About this task: Note how many lines of the data below hold the word "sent", then give that number with no other text.

*** Given records Section Begins ***

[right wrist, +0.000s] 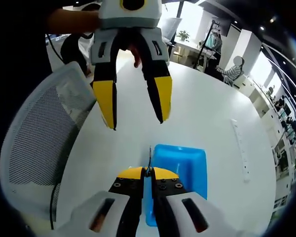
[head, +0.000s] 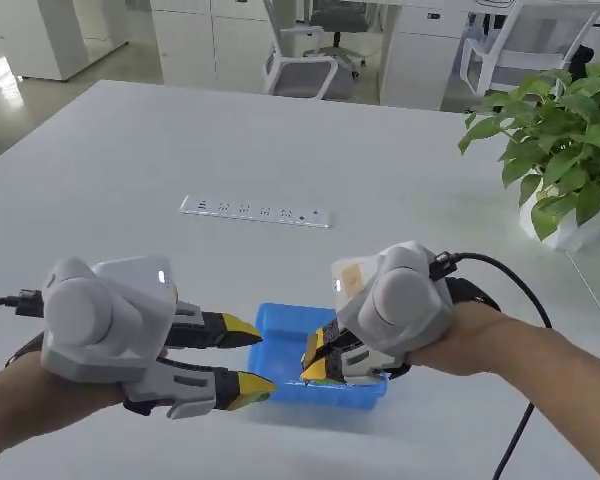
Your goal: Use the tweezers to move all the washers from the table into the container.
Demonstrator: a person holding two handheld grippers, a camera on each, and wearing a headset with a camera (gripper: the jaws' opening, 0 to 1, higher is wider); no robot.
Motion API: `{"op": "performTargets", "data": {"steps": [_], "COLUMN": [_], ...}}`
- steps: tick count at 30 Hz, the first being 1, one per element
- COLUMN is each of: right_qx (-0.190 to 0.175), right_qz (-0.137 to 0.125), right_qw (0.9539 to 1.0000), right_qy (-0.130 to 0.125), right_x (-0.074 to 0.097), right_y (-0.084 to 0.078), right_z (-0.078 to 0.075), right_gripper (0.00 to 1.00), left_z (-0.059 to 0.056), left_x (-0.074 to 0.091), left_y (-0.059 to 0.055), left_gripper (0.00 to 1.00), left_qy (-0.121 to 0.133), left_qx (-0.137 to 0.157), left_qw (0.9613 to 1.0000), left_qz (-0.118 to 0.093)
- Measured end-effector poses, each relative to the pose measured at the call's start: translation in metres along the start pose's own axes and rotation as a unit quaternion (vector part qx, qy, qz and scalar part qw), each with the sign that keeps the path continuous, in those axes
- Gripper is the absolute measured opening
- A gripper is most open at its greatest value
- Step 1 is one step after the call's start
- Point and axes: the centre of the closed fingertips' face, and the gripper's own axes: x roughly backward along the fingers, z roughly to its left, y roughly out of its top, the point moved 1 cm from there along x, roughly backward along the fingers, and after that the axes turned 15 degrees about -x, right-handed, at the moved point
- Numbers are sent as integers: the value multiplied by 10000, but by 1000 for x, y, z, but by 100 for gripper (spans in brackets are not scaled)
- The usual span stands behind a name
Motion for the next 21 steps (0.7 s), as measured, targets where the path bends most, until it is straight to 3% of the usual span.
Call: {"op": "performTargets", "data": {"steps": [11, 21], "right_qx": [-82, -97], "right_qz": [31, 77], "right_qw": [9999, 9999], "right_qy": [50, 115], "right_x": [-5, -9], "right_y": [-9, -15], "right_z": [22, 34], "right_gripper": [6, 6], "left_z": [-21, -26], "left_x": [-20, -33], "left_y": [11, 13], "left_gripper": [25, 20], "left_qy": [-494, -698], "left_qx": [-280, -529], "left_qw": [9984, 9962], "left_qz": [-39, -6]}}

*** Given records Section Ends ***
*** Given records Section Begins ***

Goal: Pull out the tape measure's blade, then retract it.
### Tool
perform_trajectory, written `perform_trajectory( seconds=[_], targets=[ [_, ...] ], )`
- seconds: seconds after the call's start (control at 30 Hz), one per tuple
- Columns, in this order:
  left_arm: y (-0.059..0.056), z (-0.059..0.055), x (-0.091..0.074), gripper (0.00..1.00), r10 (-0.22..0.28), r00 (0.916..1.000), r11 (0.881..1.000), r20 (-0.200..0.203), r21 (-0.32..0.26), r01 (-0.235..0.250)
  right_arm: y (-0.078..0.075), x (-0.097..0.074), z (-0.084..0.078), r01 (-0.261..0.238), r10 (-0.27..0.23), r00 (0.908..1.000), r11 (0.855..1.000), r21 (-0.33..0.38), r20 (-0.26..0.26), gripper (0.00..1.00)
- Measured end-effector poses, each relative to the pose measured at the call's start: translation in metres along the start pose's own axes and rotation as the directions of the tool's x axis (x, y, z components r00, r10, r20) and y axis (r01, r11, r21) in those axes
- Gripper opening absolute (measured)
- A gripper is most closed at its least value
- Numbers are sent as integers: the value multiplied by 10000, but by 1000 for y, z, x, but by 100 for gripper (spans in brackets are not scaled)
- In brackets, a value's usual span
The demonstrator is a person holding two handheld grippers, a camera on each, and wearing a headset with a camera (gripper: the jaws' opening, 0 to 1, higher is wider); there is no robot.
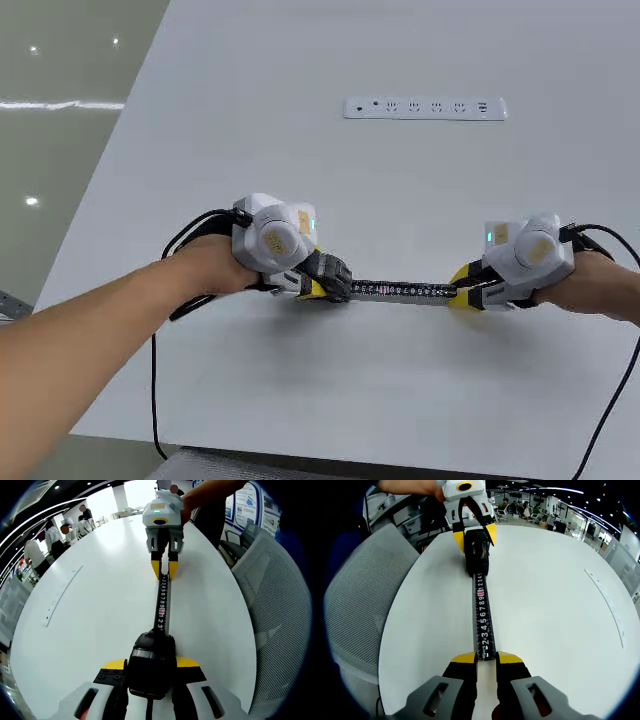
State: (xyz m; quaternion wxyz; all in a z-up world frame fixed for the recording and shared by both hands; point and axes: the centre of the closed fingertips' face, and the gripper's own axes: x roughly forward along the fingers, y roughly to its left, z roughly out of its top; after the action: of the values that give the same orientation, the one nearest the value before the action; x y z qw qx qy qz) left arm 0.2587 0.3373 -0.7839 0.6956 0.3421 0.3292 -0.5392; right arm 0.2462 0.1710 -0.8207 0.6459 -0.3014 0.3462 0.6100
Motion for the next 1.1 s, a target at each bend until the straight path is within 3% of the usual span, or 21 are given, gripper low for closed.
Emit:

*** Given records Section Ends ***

Exercise response: 2